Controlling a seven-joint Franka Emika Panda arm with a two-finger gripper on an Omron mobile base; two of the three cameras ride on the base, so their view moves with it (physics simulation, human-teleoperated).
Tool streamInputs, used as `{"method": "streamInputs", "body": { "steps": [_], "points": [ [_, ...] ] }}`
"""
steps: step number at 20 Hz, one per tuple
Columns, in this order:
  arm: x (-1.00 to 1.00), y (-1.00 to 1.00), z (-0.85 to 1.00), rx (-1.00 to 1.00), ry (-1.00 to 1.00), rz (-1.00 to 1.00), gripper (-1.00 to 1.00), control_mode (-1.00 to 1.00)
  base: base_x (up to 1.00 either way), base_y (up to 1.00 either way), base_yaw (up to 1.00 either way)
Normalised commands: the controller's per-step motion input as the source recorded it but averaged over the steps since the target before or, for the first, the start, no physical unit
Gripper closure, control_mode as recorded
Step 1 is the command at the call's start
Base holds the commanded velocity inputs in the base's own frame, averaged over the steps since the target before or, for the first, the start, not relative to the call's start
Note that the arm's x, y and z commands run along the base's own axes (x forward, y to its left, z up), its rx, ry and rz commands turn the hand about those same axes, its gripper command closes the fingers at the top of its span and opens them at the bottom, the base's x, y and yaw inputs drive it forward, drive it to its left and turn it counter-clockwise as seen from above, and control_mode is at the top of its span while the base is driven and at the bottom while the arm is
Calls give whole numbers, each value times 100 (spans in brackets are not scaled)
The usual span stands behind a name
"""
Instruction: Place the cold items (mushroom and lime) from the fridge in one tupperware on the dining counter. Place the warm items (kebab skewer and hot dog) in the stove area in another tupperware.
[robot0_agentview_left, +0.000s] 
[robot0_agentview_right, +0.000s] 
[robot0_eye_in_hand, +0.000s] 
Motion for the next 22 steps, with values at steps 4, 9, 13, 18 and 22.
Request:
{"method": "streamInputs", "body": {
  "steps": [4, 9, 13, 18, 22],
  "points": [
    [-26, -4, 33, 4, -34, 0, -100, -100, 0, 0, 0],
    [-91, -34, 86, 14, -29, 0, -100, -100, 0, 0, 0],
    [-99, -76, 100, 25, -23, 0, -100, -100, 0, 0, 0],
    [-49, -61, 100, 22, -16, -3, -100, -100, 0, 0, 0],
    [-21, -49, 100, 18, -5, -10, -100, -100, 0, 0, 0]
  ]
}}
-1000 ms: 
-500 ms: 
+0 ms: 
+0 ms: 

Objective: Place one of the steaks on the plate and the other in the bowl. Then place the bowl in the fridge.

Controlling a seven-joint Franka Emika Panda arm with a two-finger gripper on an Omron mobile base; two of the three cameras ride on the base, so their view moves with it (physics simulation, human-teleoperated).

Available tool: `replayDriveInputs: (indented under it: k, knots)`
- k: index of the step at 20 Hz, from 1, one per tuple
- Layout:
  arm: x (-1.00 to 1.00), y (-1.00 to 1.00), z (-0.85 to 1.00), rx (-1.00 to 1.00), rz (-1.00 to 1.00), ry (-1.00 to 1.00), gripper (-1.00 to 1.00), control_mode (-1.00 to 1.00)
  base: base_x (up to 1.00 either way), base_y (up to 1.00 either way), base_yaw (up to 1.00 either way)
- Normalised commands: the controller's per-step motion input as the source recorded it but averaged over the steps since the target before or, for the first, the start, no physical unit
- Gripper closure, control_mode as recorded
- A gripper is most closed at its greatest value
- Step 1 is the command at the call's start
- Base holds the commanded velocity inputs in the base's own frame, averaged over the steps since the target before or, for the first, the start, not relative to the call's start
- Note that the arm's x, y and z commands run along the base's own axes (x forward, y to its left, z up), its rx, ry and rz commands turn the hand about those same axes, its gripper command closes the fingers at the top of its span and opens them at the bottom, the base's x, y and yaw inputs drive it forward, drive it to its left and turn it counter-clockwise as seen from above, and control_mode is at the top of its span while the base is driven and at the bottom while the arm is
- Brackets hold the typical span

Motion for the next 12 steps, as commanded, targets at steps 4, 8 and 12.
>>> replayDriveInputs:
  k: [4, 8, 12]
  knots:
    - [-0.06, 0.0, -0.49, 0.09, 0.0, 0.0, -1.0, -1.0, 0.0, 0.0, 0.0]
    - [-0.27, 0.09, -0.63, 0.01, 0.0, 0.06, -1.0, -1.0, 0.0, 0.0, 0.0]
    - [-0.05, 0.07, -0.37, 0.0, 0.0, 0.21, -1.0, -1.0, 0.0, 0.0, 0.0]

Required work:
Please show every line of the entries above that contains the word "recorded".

Answer:
Normalised commands: the controller's per-step motion input as the source recorded it but averaged over the steps since the target before or, for the first, the start, no physical unit
Gripper closure, control_mode as recorded
- Normalised commands: the controller's per-step motion input as the source recorded it but averaged over the steps since the target before or, for the first, the start, no physical unit
- Gripper closure, control_mode as recorded

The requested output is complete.